Grand Slam singles results
- Australian Open: Q2 (2022)
- French Open: Q3 (2022)
- Wimbledon: Q3 (2022)
- US Open: Q3 (2022)

Doubles
- Career record: 1–8 (at ATP Tour level, Grand Slam level, and in Davis Cup)
- Career titles: 0
- Highest ranking: No. 438 (1 April 2019)
- Current ranking: No. 1,776 (03 August 2026)

= Dimitar Kuzmanov =

Bulgarian tennis player (born 1993)

Dimitar Kuzmanov (Димитър Кузманов, /bg/; nickname: Miko; born 28 July 1993) is a Bulgarian professional tennis player who competes on the ATP Challenger Tour.

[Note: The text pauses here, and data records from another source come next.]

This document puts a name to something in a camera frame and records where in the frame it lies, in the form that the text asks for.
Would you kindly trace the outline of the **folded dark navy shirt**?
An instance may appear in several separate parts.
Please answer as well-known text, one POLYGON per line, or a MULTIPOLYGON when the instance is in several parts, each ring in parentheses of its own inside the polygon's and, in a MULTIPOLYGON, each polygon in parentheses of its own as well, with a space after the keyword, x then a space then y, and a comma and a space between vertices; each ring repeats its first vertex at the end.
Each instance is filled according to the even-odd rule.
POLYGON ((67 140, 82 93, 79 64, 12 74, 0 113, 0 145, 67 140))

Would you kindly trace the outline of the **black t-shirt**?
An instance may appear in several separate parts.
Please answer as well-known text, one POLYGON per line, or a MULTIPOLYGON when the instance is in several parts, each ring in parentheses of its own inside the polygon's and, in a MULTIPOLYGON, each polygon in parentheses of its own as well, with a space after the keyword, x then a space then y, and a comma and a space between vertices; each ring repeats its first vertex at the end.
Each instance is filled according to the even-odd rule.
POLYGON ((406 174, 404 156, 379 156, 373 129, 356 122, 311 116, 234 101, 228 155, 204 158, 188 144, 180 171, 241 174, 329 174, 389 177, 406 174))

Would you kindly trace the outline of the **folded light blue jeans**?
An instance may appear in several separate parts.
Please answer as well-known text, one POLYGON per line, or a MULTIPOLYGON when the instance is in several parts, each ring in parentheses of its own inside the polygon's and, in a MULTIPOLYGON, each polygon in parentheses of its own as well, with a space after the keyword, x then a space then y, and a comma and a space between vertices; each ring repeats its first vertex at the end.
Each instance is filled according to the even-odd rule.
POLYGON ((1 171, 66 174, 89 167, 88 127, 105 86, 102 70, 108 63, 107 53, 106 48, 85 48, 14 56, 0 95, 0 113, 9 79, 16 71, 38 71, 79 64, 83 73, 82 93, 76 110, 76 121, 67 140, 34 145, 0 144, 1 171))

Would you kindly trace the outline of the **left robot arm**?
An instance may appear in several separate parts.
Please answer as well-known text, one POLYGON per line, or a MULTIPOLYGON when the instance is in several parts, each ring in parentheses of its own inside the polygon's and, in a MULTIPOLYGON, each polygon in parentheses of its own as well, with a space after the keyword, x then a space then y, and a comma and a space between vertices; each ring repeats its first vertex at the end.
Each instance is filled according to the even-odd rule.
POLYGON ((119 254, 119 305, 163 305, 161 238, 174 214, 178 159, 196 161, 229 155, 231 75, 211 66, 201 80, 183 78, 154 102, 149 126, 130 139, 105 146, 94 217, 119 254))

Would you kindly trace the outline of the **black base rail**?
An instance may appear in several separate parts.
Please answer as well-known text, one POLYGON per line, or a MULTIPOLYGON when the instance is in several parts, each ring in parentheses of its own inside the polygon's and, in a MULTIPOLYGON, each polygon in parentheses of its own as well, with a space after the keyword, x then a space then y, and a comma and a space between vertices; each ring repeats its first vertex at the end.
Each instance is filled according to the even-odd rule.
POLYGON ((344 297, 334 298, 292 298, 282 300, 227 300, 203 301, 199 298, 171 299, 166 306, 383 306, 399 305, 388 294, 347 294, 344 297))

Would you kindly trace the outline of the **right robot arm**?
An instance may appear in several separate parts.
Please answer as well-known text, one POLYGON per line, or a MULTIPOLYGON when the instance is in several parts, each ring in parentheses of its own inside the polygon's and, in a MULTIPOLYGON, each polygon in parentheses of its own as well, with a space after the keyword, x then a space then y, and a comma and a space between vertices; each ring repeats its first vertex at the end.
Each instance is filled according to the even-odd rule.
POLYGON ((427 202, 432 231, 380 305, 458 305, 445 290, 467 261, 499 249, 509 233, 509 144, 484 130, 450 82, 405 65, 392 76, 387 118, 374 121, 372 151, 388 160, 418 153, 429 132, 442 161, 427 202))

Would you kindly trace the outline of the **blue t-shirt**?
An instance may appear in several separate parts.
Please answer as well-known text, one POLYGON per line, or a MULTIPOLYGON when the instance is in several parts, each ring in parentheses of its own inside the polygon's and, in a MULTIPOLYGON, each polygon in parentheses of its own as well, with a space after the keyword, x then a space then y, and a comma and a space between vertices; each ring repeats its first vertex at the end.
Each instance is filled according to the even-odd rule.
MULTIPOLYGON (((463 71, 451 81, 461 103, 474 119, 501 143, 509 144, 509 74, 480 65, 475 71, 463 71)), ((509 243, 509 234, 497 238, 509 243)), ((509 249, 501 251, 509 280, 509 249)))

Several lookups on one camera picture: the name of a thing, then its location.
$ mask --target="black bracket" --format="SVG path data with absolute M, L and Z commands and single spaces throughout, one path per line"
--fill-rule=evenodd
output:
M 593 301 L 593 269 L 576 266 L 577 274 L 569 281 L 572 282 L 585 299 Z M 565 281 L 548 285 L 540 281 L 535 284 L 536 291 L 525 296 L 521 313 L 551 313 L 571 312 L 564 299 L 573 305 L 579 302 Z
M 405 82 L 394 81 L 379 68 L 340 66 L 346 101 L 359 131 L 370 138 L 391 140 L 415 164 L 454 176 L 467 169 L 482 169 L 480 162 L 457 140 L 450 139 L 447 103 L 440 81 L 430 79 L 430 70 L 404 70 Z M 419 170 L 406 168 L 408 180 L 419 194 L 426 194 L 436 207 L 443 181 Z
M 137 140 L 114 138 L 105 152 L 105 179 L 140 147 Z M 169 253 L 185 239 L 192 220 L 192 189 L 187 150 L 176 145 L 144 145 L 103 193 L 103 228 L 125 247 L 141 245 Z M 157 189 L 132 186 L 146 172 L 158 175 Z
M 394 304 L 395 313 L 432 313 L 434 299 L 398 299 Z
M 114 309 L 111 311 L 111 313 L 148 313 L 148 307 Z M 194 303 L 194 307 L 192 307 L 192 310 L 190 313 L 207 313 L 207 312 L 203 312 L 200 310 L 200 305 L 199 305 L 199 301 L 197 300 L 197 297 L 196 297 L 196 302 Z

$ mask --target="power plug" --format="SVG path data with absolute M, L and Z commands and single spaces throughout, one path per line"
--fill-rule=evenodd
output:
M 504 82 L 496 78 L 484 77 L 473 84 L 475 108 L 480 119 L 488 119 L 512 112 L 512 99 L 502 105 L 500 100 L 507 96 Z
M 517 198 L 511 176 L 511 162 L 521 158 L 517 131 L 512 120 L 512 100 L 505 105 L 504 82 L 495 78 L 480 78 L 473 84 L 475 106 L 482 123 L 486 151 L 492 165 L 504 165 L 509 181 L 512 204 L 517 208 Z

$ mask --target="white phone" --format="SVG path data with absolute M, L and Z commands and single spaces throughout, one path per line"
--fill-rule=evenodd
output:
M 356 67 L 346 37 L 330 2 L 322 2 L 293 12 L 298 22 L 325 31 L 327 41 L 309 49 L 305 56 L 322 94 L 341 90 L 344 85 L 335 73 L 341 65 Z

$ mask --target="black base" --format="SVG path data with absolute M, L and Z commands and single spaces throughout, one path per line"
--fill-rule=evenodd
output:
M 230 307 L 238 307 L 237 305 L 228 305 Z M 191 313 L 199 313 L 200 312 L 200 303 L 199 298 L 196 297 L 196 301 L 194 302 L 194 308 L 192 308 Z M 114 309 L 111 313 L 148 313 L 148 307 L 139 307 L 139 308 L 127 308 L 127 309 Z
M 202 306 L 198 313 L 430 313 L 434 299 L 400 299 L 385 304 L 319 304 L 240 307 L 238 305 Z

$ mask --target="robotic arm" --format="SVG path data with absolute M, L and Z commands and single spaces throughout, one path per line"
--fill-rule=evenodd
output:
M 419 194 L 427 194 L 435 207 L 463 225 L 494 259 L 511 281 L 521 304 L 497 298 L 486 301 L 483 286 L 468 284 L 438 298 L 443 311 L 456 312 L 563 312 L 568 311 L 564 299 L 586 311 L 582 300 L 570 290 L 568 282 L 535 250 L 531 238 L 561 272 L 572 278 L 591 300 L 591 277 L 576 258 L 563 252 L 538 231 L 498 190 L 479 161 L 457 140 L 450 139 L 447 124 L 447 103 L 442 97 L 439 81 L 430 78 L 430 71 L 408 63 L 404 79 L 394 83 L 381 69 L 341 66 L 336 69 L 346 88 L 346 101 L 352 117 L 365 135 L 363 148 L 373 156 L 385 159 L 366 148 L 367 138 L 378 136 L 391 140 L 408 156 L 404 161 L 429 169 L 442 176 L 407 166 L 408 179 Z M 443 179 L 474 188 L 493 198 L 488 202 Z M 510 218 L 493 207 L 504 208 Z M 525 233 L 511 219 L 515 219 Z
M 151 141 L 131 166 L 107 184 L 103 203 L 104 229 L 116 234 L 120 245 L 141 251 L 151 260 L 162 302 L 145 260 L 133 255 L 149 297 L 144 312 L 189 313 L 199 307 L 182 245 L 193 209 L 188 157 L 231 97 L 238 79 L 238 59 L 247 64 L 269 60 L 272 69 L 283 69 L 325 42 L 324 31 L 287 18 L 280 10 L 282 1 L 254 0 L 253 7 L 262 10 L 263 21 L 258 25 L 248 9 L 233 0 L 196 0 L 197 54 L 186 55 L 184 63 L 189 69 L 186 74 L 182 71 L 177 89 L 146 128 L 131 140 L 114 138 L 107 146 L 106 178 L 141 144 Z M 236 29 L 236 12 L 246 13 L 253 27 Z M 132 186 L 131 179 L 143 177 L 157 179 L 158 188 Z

His career-high singles ranking is No. 159 achieved on 29 August 2022 and his best doubles ranking is No. 438 achieved on 1 April 2019.

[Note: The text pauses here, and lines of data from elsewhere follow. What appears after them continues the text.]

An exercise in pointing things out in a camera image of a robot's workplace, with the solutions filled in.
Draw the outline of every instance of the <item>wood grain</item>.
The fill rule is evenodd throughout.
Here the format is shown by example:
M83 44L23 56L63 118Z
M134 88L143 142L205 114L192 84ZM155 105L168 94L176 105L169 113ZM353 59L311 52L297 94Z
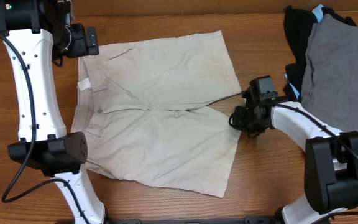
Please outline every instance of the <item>wood grain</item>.
M76 16L151 16L281 13L288 5L312 10L318 4L358 11L358 0L73 0Z
M352 16L358 24L358 12L342 15ZM222 30L243 89L251 79L271 75L283 94L285 65L295 61L283 32L283 14L79 17L76 22L95 25L101 45ZM64 67L53 67L53 71L60 112L70 130L77 99L77 60L65 59ZM240 96L233 96L211 106L229 114L241 104ZM16 202L1 203L2 193L19 168L6 149L17 141L18 121L12 68L0 41L0 223L44 224L71 219L64 198L53 184ZM247 139L243 134L223 199L88 173L113 218L244 218L273 214L301 196L303 159L302 150L280 131L269 130L257 139ZM11 195L46 179L40 171L26 169ZM358 223L358 217L338 218L334 223Z

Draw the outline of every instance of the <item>wire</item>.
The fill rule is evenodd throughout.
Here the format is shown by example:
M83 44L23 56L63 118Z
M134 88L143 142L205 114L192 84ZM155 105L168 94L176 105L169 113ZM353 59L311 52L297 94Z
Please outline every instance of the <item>wire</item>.
M321 130L323 130L325 133L327 133L330 136L332 136L358 162L358 156L354 153L354 151L346 143L344 143L338 136L336 136L334 133L332 133L330 130L328 130L326 126L320 124L317 120L315 120L308 113L305 113L304 111L299 110L299 108L293 108L292 106L283 105L283 104L279 104L279 103L273 103L273 106L279 106L279 107L286 108L286 109L289 109L289 110L293 110L293 111L296 111L296 112L302 114L303 116L308 118L311 122L313 122L315 125L317 125L319 128L321 128ZM338 215L358 215L358 212L334 212L334 213L331 213L329 215L326 215L325 217L322 217L322 218L316 220L312 224L320 223L320 222L322 222L324 220L327 220L329 218L334 218L335 216L338 216Z
M42 186L44 186L44 185L47 185L47 184L49 184L49 183L53 183L53 182L61 182L61 183L64 184L65 187L68 188L68 190L69 190L70 193L71 193L71 196L73 196L74 203L75 203L75 205L76 205L76 207L77 207L77 209L78 209L78 212L80 213L80 216L84 219L84 221L85 221L86 224L90 224L89 221L88 221L88 219L86 218L86 216L85 216L85 214L84 214L84 211L81 209L80 203L78 202L78 199L77 199L77 197L76 197L76 195L75 195L75 193L74 193L73 188L70 186L70 184L68 183L68 181L63 180L63 179L61 179L61 178L54 178L54 179L46 180L46 181L44 181L44 182L42 182L42 183L40 183L40 184L35 185L34 187L30 188L29 190L26 190L25 192L19 194L18 196L15 196L15 197L13 197L13 198L11 198L11 199L17 200L17 199L19 199L19 198L22 198L22 197L26 196L27 194L29 194L29 193L31 193L31 192L37 190L38 188L40 188L40 187L42 187Z
M235 128L235 126L231 123L231 121L233 120L234 115L235 115L235 113L231 114L230 117L229 117L229 125L232 128Z
M32 85L31 85L31 81L30 81L30 76L29 76L29 72L27 69L27 66L24 63L24 60L22 58L22 56L20 55L20 53L17 51L17 49L13 46L13 44L6 38L4 37L2 34L0 34L0 38L11 48L11 50L14 52L14 54L16 55L17 59L20 62L20 65L23 69L24 72L24 77L25 77L25 81L27 83L27 91L29 92L29 101L30 101L30 113L31 113L31 129L32 129L32 137L31 137L31 143L30 143L30 148L29 151L27 152L27 155L22 163L22 165L20 166L19 170L17 171L16 175L14 176L14 178L12 179L11 183L8 185L7 189L5 190L4 194L2 195L2 202L3 203L9 203L9 202L13 202L17 199L20 199L24 196L26 196L27 194L33 192L34 190L52 183L52 182L62 182L64 183L64 186L67 187L71 193L71 196L74 199L75 205L80 213L80 216L84 219L86 224L90 224L88 219L85 217L84 211L81 209L80 204L78 203L78 199L72 189L72 187L70 186L70 184L63 180L63 179L50 179L50 180L46 180L40 184L37 184L36 186L30 188L29 190L26 190L25 192L7 199L7 196L9 194L9 192L12 190L13 186L15 185L15 183L17 182L17 180L19 179L20 175L22 174L27 162L29 161L32 151L34 150L34 146L35 146L35 139L36 139L36 134L37 134L37 122L35 120L35 104L34 104L34 95L32 92Z

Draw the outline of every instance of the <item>wooden table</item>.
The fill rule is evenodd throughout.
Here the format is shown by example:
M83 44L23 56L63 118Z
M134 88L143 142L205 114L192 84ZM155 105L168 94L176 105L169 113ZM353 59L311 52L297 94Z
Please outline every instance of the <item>wooden table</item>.
M344 12L358 25L358 12ZM283 94L285 65L295 61L283 31L283 14L205 16L79 17L75 22L95 25L99 44L178 37L222 30L242 89L255 77L271 75ZM70 130L76 106L77 60L65 58L53 67L60 112ZM239 96L212 105L226 114L243 104ZM19 168L7 154L17 141L19 115L11 63L0 40L0 223L53 223L71 219L54 184L9 204L1 195ZM143 220L189 218L244 218L269 215L303 194L303 151L280 131L267 131L257 139L240 137L236 158L223 199L178 189L148 187L137 182L111 180L88 172L100 200L113 218ZM26 169L12 194L46 180L39 170ZM358 217L335 223L358 223Z

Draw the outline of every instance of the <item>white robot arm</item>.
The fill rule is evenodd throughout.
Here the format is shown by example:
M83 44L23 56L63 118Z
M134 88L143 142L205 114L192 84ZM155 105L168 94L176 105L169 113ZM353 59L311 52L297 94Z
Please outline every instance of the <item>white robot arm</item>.
M0 0L0 35L14 71L20 119L19 142L9 145L8 152L22 166L40 169L51 177L66 198L75 224L107 224L111 219L82 165L88 155L85 136L67 134L57 104L52 63L62 66L63 56L99 54L94 27L88 28L87 40L84 27L71 24L71 9L71 1ZM36 124L31 107L35 109Z
M231 115L233 128L247 131L250 138L267 128L278 129L305 151L305 195L279 209L274 218L259 217L259 221L310 224L358 207L358 132L332 128L299 102L279 97L270 76L252 80L242 97L246 105L237 106ZM258 218L246 219L250 224L254 220Z

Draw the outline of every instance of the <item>black cable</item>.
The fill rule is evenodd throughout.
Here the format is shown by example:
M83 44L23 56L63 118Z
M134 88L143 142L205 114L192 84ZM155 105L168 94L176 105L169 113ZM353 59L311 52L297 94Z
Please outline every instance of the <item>black cable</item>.
M231 121L233 120L234 115L235 115L235 113L231 114L230 117L229 117L229 125L232 128L234 128L234 125L231 123Z
M328 130L326 126L320 124L317 120L315 120L308 113L305 113L304 111L299 110L299 108L293 108L292 106L283 105L283 104L279 104L279 103L273 103L273 106L279 106L279 107L286 108L286 109L289 109L289 110L293 110L293 111L296 111L297 113L302 114L303 116L308 118L311 122L313 122L315 125L317 125L325 133L327 133L330 136L332 136L358 162L358 156L354 153L354 151L346 143L344 143L338 136L336 136L334 133L332 133L330 130ZM316 220L312 224L317 224L317 223L319 223L321 221L327 220L329 218L334 218L335 216L338 216L338 215L358 215L358 212L334 212L334 213L331 213L329 215L326 215L325 217L322 217L322 218Z
M84 211L81 209L80 203L78 202L78 199L77 199L77 197L76 197L76 195L75 195L75 193L74 193L73 188L70 186L70 184L69 184L66 180L63 180L63 179L61 179L61 178L54 178L54 179L46 180L46 181L44 181L44 182L42 182L42 183L40 183L40 184L35 185L34 187L30 188L29 190L26 190L25 192L19 194L18 196L15 196L15 197L13 197L13 198L11 198L11 199L12 199L12 201L13 201L13 200L17 200L17 199L19 199L19 198L22 198L22 197L26 196L27 194L29 194L29 193L31 193L31 192L37 190L38 188L40 188L40 187L42 187L42 186L44 186L44 185L47 185L47 184L49 184L49 183L53 183L53 182L61 182L61 183L64 184L65 187L68 188L68 190L69 190L70 193L71 193L71 196L73 197L74 203L75 203L75 205L76 205L76 207L77 207L77 209L78 209L78 211L79 211L79 213L80 213L80 216L84 219L84 221L85 221L86 224L90 224L89 221L88 221L88 219L86 218L86 216L85 216L85 214L84 214Z
M80 204L78 203L78 199L72 189L72 187L70 186L70 184L63 180L63 179L50 179L50 180L46 180L40 184L37 184L36 186L30 188L29 190L26 190L25 192L7 199L7 195L9 194L9 192L12 190L13 186L15 185L15 183L17 182L17 180L19 179L20 175L22 174L25 165L27 164L28 160L31 157L32 151L34 150L34 146L35 146L35 139L36 139L36 134L37 134L37 123L35 121L35 104L34 104L34 96L33 96L33 92L32 92L32 85L31 85L31 81L30 81L30 76L29 76L29 72L27 71L27 66L24 63L24 60L22 58L22 56L20 55L20 53L17 51L17 49L13 46L13 44L6 38L4 37L2 34L0 34L0 38L11 48L11 50L15 53L17 59L20 62L20 65L23 69L24 72L24 77L25 77L25 81L27 83L27 91L29 92L29 101L30 101L30 113L31 113L31 129L32 129L32 137L31 137L31 143L30 143L30 149L27 152L27 155L22 163L22 165L20 166L19 170L17 171L16 175L14 176L14 178L12 179L11 183L8 185L7 189L5 190L4 194L2 195L2 202L3 203L9 203L9 202L13 202L19 198L24 197L25 195L33 192L34 190L52 183L52 182L62 182L64 183L65 187L67 187L71 193L71 196L74 199L75 205L80 213L80 216L84 219L86 224L90 224L88 219L85 217L84 211L81 209Z

==Early years and personal life==
Dimitar Kuzmanov was born in Plovdiv, Bulgaria, the son of Savko Kuzmanov (an aeronautical engineer) and Dora Rangelova (Bulgaria Fed Cup team's former tennis player and present team captain). His maternal family is entirely related to the sport. Dora's father Zdravko Rangelov, who is one of the founders of tennis in Plovdiv, has been a tennis player and longtime coach in Tennis Club Lokomotiv, whilst her mother has been a volleyball player and coach. Dora's brother, Stefan Rangelov is a former tennis player and present tennis coach. Kuzmanov began playing tennis aged six when his mother Dora took him to play on courts of Tennis Club Lokomotiv Plovdiv, and Stefan was the man, that gave him a tennis racket and started training.
Through the years, Dimitar Kuzmanov has established himself as a player who has won many national and international tournaments, he is a champion of Bulgaria in different age groups and participant in Bulgaria national tennis teams, including Davis Cup team.

==Junior career==

===2005–2007: Tennis Europe Junior Tour===
Dimitar Kuzmanov joined the Tennis Europe Junior Tour competition in 2005.
During this period he played very successfully, achieving a record of 57–16 W/L (MD only) and No. 1 in Tennis Europe Junior Ranking (see below).
He won 5 (singles) titles:
Dema Cup U12 – Sofia and Haskovo Cup U16 – Haskovo, in Bulgaria; Novi Sad Open Raiffeisen Cup U16 – Novi Sad, Serbia; 45th Torneo del Avvenire U16 – Milan and 5th Edizione Torneo Int. U16 Memorial Tato Serina – Crema in Italy and 2 (doubles) titles: Dema Cup U12 – Sofia, Bulgaria and 'Novi Sad open Raiffeisen Cup U16 – Novi Sad, Serbia.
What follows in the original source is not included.